Material supplied:

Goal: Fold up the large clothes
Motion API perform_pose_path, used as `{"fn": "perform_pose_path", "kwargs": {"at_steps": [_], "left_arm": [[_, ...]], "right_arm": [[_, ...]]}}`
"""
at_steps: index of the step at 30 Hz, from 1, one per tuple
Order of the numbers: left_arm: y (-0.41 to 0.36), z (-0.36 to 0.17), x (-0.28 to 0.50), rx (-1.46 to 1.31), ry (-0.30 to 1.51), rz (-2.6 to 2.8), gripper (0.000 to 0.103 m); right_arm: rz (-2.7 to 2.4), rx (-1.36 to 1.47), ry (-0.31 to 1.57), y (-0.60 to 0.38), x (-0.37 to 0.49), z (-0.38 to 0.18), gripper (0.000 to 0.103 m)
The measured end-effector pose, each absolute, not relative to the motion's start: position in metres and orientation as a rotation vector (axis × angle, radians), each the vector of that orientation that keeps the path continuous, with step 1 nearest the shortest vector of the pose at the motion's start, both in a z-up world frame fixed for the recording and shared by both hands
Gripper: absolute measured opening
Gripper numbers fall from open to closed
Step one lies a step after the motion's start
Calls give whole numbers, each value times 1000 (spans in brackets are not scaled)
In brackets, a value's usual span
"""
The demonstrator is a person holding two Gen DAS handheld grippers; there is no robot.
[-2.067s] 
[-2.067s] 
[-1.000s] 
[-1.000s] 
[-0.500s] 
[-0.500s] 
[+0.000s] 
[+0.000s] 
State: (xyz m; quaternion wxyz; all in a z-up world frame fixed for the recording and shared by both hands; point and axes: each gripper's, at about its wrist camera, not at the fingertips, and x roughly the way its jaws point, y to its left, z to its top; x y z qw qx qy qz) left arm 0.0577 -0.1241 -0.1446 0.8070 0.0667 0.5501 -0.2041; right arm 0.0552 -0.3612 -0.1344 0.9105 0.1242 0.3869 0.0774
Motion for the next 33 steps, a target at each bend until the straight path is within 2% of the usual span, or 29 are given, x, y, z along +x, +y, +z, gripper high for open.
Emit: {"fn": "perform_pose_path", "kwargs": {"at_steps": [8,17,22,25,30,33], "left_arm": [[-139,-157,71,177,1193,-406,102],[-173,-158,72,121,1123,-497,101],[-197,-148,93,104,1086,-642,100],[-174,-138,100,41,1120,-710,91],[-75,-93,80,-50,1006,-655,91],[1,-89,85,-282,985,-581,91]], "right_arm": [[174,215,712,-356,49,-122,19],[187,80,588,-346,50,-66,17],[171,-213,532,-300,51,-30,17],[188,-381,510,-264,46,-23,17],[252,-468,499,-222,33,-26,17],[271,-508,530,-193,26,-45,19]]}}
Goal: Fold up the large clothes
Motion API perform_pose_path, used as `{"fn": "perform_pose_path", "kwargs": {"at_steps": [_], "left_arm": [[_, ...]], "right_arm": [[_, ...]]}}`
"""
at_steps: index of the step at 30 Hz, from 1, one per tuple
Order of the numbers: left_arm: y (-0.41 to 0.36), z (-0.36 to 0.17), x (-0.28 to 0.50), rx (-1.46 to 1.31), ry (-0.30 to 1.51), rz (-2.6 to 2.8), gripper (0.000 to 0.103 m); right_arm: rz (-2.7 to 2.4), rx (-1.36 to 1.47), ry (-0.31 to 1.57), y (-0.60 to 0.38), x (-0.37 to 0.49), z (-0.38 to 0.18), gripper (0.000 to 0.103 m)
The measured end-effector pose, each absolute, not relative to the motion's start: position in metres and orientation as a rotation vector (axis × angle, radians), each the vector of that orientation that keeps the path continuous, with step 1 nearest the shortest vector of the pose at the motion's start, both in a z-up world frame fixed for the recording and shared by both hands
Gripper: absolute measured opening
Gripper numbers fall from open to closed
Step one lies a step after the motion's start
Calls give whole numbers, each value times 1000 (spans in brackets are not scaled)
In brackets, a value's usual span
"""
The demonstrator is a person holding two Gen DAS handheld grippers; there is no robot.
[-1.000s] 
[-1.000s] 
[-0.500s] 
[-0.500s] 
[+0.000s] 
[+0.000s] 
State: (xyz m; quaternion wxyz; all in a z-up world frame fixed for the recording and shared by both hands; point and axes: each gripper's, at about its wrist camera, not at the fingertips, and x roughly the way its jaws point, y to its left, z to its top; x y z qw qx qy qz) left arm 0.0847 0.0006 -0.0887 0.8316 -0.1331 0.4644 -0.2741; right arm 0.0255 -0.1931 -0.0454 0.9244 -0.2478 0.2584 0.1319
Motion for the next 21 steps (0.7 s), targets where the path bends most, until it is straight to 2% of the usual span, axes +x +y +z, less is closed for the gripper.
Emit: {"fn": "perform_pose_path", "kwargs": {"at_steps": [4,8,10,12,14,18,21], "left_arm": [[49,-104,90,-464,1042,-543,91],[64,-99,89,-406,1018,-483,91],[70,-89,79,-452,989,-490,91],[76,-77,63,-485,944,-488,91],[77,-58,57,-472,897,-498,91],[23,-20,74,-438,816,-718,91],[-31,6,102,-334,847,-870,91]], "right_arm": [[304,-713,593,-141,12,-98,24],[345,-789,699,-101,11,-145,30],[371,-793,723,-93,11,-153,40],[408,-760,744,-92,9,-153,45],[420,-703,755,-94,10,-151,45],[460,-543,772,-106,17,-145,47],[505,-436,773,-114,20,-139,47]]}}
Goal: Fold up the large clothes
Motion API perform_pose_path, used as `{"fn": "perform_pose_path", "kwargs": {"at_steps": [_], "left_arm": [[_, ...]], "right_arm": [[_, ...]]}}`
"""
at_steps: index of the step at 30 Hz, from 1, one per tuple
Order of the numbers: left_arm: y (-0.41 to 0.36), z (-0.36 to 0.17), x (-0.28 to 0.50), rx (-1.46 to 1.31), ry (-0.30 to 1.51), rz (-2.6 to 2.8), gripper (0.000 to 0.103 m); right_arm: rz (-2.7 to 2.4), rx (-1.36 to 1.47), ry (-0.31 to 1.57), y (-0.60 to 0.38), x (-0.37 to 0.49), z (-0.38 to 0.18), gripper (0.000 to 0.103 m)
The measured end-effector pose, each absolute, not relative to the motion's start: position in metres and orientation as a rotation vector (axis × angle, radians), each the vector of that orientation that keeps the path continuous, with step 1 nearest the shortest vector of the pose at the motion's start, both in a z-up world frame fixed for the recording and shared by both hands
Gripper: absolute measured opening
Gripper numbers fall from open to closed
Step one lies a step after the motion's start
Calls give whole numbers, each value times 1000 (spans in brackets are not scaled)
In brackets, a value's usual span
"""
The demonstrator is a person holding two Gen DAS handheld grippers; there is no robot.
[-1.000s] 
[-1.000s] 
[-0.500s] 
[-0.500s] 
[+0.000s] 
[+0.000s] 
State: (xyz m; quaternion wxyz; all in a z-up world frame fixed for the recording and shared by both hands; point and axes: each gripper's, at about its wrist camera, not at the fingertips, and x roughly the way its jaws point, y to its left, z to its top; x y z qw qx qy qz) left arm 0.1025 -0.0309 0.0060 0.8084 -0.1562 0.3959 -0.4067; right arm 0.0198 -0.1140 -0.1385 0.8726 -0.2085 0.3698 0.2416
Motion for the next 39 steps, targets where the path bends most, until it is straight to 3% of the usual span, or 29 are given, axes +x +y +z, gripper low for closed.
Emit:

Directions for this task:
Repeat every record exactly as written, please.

Answer to this task:
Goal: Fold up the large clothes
Motion API perform_pose_path, used as `{"fn": "perform_pose_path", "kwargs": {"at_steps": [_], "left_arm": [[_, ...]], "right_arm": [[_, ...]]}}`
"""
at_steps: index of the step at 30 Hz, from 1, one per tuple
Order of the numbers: left_arm: y (-0.41 to 0.36), z (-0.36 to 0.17), x (-0.28 to 0.50), rx (-1.46 to 1.31), ry (-0.30 to 1.51), rz (-2.6 to 2.8), gripper (0.000 to 0.103 m); right_arm: rz (-2.7 to 2.4), rx (-1.36 to 1.47), ry (-0.31 to 1.57), y (-0.60 to 0.38), x (-0.37 to 0.49), z (-0.38 to 0.18), gripper (0.000 to 0.103 m)
The measured end-effector pose, each absolute, not relative to the motion's start: position in metres and orientation as a rotation vector (axis × angle, radians), each the vector of that orientation that keeps the path continuous, with step 1 nearest the shortest vector of the pose at the motion's start, both in a z-up world frame fixed for the recording and shared by both hands
Gripper: absolute measured opening
Gripper numbers fall from open to closed
Step one lies a step after the motion's start
Calls give whole numbers, each value times 1000 (spans in brackets are not scaled)
In brackets, a value's usual span
"""
The demonstrator is a person holding two Gen DAS handheld grippers; there is no robot.
[-2.067s] 
[-2.067s] 
[-1.000s] 
[-1.000s] 
[-0.500s] 
[-0.500s] 
[+0.000s] 
[+0.000s] 
State: (xyz m; quaternion wxyz; all in a z-up world frame fixed for the recording and shared by both hands; point and axes: each gripper's, at about its wrist camera, not at the fingertips, and x roughly the way its jaws point, y to its left, z to its top; x y z qw qx qy qz) left arm 0.0577 -0.1241 -0.1446 0.8070 0.0667 0.5501 -0.2041; right arm 0.0552 -0.3612 -0.1344 0.9105 0.1242 0.3869 0.0774
Motion for the next 33 steps, a target at each bend until the straight path is within 2% of the usual span, or 29 are given, x, y, z along +x, +y, +z, gripper high for open.
Emit: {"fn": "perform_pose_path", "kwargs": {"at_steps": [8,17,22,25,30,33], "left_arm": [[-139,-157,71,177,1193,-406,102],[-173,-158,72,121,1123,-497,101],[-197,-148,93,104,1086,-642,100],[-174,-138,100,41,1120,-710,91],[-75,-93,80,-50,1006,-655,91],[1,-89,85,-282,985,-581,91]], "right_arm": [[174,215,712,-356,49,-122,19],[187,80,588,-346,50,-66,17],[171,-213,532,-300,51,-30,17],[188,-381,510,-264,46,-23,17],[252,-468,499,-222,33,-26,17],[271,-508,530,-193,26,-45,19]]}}
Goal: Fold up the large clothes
Motion API perform_pose_path, used as `{"fn": "perform_pose_path", "kwargs": {"at_steps": [_], "left_arm": [[_, ...]], "right_arm": [[_, ...]]}}`
"""
at_steps: index of the step at 30 Hz, from 1, one per tuple
Order of the numbers: left_arm: y (-0.41 to 0.36), z (-0.36 to 0.17), x (-0.28 to 0.50), rx (-1.46 to 1.31), ry (-0.30 to 1.51), rz (-2.6 to 2.8), gripper (0.000 to 0.103 m); right_arm: rz (-2.7 to 2.4), rx (-1.36 to 1.47), ry (-0.31 to 1.57), y (-0.60 to 0.38), x (-0.37 to 0.49), z (-0.38 to 0.18), gripper (0.000 to 0.103 m)
The measured end-effector pose, each absolute, not relative to the motion's start: position in metres and orientation as a rotation vector (axis × angle, radians), each the vector of that orientation that keeps the path continuous, with step 1 nearest the shortest vector of the pose at the motion's start, both in a z-up world frame fixed for the recording and shared by both hands
Gripper: absolute measured opening
Gripper numbers fall from open to closed
Step one lies a step after the motion's start
Calls give whole numbers, each value times 1000 (spans in brackets are not scaled)
In brackets, a value's usual span
"""
The demonstrator is a person holding two Gen DAS handheld grippers; there is no robot.
[-1.000s] 
[-1.000s] 
[-0.500s] 
[-0.500s] 
[+0.000s] 
[+0.000s] 
State: (xyz m; quaternion wxyz; all in a z-up world frame fixed for the recording and shared by both hands; point and axes: each gripper's, at about its wrist camera, not at the fingertips, and x roughly the way its jaws point, y to its left, z to its top; x y z qw qx qy qz) left arm 0.0847 0.0006 -0.0887 0.8316 -0.1331 0.4644 -0.2741; right arm 0.0255 -0.1931 -0.0454 0.9244 -0.2478 0.2584 0.1319
Motion for the next 21 steps (0.7 s), targets where the path bends most, until it is straight to 2% of the usual span, axes +x +y +z, less is closed for the gripper.
Emit: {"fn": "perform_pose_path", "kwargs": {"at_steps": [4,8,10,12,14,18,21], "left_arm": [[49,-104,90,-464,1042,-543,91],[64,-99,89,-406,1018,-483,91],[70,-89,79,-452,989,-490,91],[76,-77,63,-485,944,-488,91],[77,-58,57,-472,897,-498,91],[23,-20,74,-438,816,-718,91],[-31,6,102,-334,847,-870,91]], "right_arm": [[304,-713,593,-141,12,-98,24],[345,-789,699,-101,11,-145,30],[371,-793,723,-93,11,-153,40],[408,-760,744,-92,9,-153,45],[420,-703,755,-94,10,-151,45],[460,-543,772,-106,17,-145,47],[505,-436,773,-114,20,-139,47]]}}
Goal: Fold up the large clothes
Motion API perform_pose_path, used as `{"fn": "perform_pose_path", "kwargs": {"at_steps": [_], "left_arm": [[_, ...]], "right_arm": [[_, ...]]}}`
"""
at_steps: index of the step at 30 Hz, from 1, one per tuple
Order of the numbers: left_arm: y (-0.41 to 0.36), z (-0.36 to 0.17), x (-0.28 to 0.50), rx (-1.46 to 1.31), ry (-0.30 to 1.51), rz (-2.6 to 2.8), gripper (0.000 to 0.103 m); right_arm: rz (-2.7 to 2.4), rx (-1.36 to 1.47), ry (-0.31 to 1.57), y (-0.60 to 0.38), x (-0.37 to 0.49), z (-0.38 to 0.18), gripper (0.000 to 0.103 m)
The measured end-effector pose, each absolute, not relative to the motion's start: position in metres and orientation as a rotation vector (axis × angle, radians), each the vector of that orientation that keeps the path continuous, with step 1 nearest the shortest vector of the pose at the motion's start, both in a z-up world frame fixed for the recording and shared by both hands
Gripper: absolute measured opening
Gripper numbers fall from open to closed
Step one lies a step after the motion's start
Calls give whole numbers, each value times 1000 (spans in brackets are not scaled)
In brackets, a value's usual span
"""
The demonstrator is a person holding two Gen DAS handheld grippers; there is no robot.
[-1.000s] 
[-1.000s] 
[-0.500s] 
[-0.500s] 
[+0.000s] 
[+0.000s] 
State: (xyz m; quaternion wxyz; all in a z-up world frame fixed for the recording and shared by both hands; point and axes: each gripper's, at about its wrist camera, not at the fingertips, and x roughly the way its jaws point, y to its left, z to its top; x y z qw qx qy qz) left arm 0.1025 -0.0309 0.0060 0.8084 -0.1562 0.3959 -0.4067; right arm 0.0198 -0.1140 -0.1385 0.8726 -0.2085 0.3698 0.2416
Motion for the next 39 steps, targets where the path bends most, until it is straight to 3% of the usual span, or 29 are given, axes +x +y +z, gripper low for closed.
Emit:

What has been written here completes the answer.